▶ _PROMPT_: Every line in the entries where "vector" is found should be copied.

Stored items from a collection
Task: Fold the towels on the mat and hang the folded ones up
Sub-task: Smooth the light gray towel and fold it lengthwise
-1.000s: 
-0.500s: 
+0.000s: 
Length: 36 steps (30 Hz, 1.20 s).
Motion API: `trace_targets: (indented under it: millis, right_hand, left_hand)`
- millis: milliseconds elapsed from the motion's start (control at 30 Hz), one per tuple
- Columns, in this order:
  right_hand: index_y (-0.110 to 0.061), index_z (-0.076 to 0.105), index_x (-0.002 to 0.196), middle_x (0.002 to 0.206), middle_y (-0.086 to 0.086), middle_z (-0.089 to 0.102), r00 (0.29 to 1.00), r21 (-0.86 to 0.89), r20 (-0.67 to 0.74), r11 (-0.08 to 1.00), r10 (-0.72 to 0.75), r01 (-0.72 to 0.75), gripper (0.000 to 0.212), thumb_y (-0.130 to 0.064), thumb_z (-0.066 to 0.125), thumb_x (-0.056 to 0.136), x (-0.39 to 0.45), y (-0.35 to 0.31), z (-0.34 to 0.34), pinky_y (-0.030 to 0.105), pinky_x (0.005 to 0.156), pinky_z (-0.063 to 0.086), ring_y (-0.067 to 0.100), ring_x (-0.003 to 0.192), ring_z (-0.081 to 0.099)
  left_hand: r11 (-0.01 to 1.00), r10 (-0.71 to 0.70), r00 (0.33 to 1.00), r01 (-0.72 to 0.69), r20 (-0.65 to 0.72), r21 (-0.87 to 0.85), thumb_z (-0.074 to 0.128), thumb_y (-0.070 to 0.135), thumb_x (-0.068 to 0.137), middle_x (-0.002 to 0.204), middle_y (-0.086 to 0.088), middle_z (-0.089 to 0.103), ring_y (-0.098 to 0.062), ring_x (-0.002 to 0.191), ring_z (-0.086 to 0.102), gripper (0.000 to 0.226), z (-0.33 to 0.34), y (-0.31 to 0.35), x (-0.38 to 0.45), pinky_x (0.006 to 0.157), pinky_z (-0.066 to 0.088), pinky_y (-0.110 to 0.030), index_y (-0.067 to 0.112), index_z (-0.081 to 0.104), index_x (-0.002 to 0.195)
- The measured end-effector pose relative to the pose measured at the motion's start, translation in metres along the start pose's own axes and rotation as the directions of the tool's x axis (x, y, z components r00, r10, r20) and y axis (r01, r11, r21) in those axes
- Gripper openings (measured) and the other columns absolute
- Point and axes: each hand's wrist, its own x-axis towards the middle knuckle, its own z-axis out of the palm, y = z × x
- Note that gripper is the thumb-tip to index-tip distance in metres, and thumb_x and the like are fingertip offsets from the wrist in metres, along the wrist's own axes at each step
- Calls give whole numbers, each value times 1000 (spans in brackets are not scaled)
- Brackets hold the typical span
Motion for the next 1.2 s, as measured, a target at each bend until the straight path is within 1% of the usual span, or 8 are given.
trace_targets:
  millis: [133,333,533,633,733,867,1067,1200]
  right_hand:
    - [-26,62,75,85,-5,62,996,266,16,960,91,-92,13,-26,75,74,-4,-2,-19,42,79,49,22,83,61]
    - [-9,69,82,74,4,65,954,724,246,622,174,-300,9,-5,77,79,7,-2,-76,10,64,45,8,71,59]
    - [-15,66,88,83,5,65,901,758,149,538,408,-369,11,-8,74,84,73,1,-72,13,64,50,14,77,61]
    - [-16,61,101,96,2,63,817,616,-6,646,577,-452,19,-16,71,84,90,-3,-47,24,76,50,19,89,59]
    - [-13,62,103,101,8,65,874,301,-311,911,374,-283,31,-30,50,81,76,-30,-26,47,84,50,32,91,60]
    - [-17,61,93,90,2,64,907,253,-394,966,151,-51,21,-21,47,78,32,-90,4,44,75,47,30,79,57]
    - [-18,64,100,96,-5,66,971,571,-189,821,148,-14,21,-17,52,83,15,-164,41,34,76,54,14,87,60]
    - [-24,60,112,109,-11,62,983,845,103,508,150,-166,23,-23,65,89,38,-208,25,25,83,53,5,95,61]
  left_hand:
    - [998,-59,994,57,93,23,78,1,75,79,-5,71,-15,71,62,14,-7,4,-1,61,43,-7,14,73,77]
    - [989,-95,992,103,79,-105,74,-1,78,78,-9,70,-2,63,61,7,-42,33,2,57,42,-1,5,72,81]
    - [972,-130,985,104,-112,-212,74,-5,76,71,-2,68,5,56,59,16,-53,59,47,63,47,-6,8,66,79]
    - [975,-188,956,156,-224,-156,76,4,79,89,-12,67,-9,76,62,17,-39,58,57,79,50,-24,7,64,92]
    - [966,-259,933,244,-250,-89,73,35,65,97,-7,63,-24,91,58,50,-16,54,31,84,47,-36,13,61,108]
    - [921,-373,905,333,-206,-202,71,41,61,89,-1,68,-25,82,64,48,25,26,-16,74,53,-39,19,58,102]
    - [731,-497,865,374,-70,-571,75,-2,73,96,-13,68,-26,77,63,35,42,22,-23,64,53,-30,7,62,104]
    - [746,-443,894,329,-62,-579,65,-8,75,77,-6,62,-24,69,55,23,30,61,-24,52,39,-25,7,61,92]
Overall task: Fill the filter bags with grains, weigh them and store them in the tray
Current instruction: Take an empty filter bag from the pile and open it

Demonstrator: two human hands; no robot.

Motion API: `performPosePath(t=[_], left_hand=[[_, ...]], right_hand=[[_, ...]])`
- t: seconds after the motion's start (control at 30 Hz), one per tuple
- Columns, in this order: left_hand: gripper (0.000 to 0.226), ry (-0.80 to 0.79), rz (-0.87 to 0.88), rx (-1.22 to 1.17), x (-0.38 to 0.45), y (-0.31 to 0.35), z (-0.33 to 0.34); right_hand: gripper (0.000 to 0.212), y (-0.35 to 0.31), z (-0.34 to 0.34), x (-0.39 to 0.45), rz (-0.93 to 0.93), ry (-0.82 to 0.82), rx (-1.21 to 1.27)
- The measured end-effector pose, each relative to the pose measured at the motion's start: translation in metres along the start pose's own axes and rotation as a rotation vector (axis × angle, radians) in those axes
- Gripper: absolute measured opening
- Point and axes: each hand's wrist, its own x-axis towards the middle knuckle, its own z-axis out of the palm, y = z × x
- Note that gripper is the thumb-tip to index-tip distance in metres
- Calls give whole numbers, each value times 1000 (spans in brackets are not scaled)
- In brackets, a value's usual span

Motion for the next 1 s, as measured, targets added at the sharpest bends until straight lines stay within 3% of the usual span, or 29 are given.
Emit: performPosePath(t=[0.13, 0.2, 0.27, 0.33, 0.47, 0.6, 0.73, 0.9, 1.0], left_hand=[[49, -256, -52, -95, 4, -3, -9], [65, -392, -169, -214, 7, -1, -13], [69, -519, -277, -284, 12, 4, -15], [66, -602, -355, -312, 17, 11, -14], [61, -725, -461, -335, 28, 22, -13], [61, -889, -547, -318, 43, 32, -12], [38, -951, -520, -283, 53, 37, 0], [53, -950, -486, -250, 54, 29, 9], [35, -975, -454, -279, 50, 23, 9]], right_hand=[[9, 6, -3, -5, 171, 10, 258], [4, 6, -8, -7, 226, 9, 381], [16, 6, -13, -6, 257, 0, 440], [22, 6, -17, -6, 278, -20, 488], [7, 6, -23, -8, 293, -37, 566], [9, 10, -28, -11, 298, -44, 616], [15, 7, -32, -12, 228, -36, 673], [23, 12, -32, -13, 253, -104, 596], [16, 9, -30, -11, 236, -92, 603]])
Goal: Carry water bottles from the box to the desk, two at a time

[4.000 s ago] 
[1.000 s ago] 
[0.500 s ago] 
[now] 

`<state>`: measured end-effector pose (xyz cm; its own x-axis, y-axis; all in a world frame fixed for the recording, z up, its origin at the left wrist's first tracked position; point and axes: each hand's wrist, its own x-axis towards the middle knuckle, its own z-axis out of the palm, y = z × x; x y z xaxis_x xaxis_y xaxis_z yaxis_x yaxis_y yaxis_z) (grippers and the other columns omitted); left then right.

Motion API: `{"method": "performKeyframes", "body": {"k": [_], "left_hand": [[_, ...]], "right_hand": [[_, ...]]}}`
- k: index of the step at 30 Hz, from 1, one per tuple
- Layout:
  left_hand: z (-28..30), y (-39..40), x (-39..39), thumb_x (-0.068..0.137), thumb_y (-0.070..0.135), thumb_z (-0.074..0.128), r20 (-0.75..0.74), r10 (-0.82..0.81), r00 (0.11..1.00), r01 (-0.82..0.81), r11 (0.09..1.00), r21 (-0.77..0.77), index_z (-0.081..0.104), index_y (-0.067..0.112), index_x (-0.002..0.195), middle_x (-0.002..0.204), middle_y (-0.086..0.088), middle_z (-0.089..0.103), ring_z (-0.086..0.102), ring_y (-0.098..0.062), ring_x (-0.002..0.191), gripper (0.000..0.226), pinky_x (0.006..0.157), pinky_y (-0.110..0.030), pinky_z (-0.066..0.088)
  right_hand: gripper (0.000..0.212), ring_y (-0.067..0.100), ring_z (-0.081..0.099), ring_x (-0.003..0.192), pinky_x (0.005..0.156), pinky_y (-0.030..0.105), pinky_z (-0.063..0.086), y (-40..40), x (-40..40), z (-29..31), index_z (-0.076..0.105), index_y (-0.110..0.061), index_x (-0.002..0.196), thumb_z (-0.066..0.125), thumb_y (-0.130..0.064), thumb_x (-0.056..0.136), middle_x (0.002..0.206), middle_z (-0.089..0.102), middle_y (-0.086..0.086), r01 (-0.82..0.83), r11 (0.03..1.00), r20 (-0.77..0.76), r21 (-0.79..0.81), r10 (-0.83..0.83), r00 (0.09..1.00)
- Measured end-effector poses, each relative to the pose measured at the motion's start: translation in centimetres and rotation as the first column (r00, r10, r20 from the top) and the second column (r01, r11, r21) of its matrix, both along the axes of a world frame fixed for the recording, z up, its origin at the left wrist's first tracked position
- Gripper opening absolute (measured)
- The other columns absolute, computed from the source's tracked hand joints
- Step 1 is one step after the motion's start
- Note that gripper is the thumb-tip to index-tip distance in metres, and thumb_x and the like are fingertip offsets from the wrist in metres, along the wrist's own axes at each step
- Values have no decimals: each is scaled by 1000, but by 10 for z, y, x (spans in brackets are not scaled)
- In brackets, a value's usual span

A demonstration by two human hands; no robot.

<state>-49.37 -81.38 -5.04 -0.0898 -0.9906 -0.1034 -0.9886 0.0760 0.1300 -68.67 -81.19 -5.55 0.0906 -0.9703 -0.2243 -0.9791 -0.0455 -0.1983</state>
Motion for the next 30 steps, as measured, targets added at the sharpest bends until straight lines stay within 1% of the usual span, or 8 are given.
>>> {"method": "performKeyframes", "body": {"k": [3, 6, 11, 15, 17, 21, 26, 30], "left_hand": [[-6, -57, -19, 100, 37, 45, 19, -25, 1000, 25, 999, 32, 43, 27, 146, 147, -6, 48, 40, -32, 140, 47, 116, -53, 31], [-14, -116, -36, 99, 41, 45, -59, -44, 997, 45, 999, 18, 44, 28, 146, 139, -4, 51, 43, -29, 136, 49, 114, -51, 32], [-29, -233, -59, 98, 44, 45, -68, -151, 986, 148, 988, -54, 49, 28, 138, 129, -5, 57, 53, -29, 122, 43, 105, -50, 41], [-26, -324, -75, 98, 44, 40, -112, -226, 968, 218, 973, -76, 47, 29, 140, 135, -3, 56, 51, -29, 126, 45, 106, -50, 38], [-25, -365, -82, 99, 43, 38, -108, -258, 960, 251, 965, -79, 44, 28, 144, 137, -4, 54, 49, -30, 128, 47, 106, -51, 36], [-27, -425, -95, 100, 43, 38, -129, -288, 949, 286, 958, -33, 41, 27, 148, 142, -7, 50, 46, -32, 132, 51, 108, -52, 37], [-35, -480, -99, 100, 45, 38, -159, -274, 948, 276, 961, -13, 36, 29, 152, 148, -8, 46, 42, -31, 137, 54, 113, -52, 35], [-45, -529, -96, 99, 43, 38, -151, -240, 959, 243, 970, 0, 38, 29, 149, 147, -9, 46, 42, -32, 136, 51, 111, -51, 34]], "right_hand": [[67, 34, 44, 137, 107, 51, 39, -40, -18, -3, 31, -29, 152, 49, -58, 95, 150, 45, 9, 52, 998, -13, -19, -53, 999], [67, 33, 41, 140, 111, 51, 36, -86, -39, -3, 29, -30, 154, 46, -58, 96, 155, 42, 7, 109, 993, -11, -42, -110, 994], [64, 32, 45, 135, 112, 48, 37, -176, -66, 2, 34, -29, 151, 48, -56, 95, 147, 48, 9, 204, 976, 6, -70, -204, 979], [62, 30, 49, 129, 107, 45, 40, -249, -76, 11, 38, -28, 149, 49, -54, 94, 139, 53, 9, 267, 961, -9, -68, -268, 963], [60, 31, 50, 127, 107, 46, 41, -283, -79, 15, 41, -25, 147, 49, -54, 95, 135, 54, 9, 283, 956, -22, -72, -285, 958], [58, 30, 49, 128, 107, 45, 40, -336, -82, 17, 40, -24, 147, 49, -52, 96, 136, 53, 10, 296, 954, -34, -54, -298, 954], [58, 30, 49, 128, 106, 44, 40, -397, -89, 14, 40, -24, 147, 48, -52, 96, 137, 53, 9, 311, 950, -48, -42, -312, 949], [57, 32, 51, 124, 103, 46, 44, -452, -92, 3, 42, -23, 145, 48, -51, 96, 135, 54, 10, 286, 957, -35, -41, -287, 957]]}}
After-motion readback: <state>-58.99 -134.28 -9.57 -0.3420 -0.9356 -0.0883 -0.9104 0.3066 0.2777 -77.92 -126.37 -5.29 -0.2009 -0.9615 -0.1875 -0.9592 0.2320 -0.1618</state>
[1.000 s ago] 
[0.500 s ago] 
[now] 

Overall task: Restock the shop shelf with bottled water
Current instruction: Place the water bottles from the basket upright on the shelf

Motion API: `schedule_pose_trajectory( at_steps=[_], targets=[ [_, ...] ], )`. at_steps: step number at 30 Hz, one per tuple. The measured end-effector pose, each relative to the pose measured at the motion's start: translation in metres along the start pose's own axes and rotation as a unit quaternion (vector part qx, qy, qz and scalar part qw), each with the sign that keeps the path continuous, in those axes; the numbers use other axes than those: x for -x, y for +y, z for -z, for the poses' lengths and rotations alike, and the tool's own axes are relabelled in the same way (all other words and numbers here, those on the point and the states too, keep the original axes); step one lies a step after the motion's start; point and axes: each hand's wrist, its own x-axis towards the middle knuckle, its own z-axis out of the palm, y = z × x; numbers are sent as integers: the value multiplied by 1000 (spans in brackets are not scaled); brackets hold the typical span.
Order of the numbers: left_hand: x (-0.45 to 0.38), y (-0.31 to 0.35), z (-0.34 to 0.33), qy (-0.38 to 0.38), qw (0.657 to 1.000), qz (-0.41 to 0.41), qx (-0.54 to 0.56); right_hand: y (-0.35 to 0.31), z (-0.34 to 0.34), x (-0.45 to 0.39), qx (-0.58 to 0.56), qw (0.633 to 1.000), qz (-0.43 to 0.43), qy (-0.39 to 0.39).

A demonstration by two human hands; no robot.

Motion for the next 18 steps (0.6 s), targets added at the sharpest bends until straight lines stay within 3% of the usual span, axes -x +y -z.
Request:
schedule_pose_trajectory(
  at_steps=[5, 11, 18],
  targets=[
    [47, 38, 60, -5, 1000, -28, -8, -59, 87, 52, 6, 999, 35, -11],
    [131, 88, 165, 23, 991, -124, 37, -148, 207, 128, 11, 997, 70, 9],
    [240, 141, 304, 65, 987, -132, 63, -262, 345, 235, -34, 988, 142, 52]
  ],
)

▶ _COMPLETED EXERCISE_:
- The measured end-effector pose, each relative to the pose measured at the motion's start: translation in metres along the start pose's own axes and rotation as a rotation vector (axis × angle, radians) in those axes
Motion API: `schedule_pose_trajectory( at_steps=[_], targets=[ [_, ...] ], )`. at_steps: step number at 30 Hz, one per tuple. The measured end-effector pose, each relative to the pose measured at the motion's start: translation in metres along the start pose's own axes and rotation as a unit quaternion (vector part qx, qy, qz and scalar part qw), each with the sign that keeps the path continuous, in those axes; the numbers use other axes than those: x for -x, y for +y, z for -z, for the poses' lengths and rotations alike, and the tool's own axes are relabelled in the same way (all other words and numbers here, those on the point and the states too, keep the original axes); step one lies a step after the motion's start; point and axes: each hand's wrist, its own x-axis towards the middle knuckle, its own z-axis out of the palm, y = z × x; numbers are sent as integers: the value multiplied by 1000 (spans in brackets are not scaled); brackets hold the typical span.

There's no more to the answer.